### Data section

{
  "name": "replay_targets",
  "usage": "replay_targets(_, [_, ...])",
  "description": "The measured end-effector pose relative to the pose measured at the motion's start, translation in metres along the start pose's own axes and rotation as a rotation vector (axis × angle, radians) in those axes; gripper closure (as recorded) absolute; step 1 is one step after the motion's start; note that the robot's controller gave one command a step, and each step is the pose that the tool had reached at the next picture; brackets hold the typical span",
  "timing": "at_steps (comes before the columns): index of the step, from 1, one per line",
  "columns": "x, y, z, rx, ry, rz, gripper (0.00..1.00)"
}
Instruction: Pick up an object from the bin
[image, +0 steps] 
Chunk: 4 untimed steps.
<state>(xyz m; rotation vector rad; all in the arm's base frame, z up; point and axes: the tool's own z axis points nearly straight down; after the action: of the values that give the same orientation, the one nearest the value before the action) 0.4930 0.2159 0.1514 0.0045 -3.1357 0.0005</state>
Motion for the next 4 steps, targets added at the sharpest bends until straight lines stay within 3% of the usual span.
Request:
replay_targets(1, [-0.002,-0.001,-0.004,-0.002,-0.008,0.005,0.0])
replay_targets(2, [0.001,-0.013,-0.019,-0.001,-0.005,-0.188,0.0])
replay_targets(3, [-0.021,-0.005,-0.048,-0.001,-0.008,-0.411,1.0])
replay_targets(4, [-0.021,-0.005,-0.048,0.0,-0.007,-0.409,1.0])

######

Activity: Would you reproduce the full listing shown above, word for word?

Answer to this problem:
{
  "name": "replay_targets",
  "usage": "replay_targets(_, [_, ...])",
  "description": "The measured end-effector pose relative to the pose measured at the motion's start, translation in metres along the start pose's own axes and rotation as a rotation vector (axis × angle, radians) in those axes; gripper closure (as recorded) absolute; step 1 is one step after the motion's start; note that the robot's controller gave one command a step, and each step is the pose that the tool had reached at the next picture; brackets hold the typical span",
  "timing": "at_steps (comes before the columns): index of the step, from 1, one per line",
  "columns": "x, y, z, rx, ry, rz, gripper (0.00..1.00)"
}
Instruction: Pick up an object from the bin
[image, +0 steps] 
Chunk: 4 untimed steps.
<state>(xyz m; rotation vector rad; all in the arm's base frame, z up; point and axes: the tool's own z axis points nearly straight down; after the action: of the values that give the same orientation, the one nearest the value before the action) 0.4930 0.2159 0.1514 0.0045 -3.1357 0.0005</state>
Motion for the next 4 steps, targets added at the sharpest bends until straight lines stay within 3% of the usual span.
Request:
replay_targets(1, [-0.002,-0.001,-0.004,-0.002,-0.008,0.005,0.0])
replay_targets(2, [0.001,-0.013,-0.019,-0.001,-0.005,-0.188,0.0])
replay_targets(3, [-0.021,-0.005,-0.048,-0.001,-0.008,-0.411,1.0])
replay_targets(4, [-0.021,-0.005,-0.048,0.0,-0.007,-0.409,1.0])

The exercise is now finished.